投稿者:わたなべ - この投稿者のレビュー一覧を見る
アメリカの女性作家による絵画についてのエッセー集。内省的でかつ具体的な洞察に富んだエッセーで、そのひとつの意味である「試み」というのにふさわしい論考がとても面白い。とりあげられているのはジョルジョーネ「嵐」、フェルメール「真珠の首飾りを持つ女」ジャン=バディスト=シメオン・シャルダン「水の入ったグラスとコーヒーポット」ゴヤ「ロス・カプリチョス」「マドリード、1808.5.3」、そしてモランディ、ジョーン・ミッチェル、リヒター。あと、静物画についていろいろな絵を引きながら論じた章もある。多くはみずからの直観を頼りに、しかし決して理論や歴史的な知識も無視せずに丁寧に書かれた論考は、いたずらに結論を出すわけでもなく、しかし不可知論に沈み込むわけでもなく、微妙な思考のラインを方向として指し示し続ける。とくに静物画を論じ、ゴヤについてろんを移行させるあたりで浮かび上がる「現実」への多彩なアプローチは、絵画のみならず芸術論としてとても示唆的だと思った。後半、夫であるポール・オースターや娘のソフィー、ミッチェルに紹介されたというベケットなどの逸話も登場し、少し小説に近づくような細部もあってそれも面白かった。

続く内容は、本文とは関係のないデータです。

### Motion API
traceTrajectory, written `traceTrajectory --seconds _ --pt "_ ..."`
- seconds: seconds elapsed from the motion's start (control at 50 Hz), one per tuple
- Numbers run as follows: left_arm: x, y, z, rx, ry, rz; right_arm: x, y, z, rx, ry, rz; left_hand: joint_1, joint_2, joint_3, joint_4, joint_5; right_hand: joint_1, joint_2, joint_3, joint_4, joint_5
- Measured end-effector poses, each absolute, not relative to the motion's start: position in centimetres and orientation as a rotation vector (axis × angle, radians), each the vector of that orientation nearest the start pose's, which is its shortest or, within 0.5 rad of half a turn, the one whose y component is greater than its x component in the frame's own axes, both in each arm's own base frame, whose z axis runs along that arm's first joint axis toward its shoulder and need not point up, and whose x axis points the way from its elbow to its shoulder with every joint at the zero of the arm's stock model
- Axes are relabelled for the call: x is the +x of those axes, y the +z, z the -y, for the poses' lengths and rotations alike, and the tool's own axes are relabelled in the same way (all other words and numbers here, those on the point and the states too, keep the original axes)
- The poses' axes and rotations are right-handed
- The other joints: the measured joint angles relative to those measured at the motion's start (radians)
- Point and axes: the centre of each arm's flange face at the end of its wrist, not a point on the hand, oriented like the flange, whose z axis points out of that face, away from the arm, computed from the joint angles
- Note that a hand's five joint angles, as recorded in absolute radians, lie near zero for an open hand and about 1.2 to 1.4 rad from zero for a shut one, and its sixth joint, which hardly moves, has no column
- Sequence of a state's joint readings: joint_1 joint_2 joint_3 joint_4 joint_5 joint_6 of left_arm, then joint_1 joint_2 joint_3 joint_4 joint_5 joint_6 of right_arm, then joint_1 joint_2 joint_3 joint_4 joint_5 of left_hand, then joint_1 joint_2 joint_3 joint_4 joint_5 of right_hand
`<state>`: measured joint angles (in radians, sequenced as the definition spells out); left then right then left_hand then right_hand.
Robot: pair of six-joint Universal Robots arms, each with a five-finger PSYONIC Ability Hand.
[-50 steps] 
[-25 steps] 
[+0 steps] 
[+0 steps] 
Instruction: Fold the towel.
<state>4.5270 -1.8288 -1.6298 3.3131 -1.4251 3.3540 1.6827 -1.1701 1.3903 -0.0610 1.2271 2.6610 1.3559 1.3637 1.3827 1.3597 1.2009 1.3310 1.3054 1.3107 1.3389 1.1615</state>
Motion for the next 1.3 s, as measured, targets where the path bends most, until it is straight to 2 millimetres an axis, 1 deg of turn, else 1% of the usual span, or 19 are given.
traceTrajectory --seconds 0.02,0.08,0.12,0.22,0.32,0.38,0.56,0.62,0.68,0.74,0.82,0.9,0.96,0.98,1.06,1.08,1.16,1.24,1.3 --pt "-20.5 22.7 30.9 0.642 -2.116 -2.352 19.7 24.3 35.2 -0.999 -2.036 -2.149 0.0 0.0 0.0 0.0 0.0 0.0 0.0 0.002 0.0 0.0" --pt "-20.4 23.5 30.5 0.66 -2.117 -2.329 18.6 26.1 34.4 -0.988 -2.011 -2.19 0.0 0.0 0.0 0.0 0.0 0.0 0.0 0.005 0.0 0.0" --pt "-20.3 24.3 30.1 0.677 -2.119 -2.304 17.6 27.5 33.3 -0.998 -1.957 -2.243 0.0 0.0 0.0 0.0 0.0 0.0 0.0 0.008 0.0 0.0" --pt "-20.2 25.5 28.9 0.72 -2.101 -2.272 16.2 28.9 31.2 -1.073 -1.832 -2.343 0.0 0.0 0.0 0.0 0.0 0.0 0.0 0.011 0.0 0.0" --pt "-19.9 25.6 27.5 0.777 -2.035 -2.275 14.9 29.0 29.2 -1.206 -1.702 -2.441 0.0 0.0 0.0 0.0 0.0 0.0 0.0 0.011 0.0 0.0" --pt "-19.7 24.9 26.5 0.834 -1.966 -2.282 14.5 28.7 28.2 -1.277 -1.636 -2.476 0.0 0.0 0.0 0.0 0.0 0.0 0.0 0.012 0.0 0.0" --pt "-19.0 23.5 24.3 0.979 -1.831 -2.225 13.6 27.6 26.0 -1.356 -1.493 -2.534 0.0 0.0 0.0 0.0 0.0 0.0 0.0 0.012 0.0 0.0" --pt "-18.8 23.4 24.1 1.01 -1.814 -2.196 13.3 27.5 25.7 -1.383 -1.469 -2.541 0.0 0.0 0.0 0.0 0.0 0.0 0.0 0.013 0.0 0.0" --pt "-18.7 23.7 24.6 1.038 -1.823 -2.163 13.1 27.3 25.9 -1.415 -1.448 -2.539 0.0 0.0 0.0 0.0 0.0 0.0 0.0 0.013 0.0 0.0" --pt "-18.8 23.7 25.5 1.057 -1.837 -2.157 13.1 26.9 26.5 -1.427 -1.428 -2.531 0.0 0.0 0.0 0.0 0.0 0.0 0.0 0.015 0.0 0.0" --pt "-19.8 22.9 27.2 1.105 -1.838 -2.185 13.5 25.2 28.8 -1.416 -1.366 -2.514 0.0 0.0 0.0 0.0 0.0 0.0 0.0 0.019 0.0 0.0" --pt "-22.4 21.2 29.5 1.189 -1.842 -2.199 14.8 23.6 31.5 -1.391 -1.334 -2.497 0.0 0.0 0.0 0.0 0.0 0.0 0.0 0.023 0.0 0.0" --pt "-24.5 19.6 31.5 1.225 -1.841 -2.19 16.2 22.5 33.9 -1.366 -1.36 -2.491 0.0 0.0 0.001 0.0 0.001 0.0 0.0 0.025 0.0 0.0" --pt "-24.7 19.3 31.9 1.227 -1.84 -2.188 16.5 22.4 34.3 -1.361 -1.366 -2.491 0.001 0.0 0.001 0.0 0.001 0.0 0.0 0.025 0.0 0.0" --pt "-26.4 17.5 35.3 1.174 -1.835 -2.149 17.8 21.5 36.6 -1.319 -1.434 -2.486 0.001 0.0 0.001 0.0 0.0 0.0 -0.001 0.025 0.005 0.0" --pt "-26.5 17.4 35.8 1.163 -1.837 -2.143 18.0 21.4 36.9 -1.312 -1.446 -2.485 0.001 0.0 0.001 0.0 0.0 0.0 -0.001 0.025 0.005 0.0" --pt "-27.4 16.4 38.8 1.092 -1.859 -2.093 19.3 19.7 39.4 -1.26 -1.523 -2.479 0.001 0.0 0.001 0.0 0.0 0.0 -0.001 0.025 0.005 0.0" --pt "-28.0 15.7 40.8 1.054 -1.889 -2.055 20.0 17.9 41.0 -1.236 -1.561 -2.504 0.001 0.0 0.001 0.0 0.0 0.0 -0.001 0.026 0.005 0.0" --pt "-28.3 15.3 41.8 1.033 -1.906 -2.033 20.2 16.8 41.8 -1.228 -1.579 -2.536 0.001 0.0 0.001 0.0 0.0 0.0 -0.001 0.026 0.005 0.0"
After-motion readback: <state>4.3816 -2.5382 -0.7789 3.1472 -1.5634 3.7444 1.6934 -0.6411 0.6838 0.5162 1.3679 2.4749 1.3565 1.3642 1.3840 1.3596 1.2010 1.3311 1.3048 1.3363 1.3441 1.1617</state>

私はプロテスタントであり、磔刑ではなく十字架という抽象的な記号を選んだ人間だ、というくだりにはハッとさせられるものがあった。
それにしても前回翻訳された『目かくし』(白水社)は面白かったし評判も良かったのに、以来ずっと小説の翻訳がないのは淋しいかぎりで、二冊目の翻訳は美術エッセーという意外な選択だったがこれも上質な面白さで、ぜひとも小説作品をもっと翻訳紹介して欲しいものだ。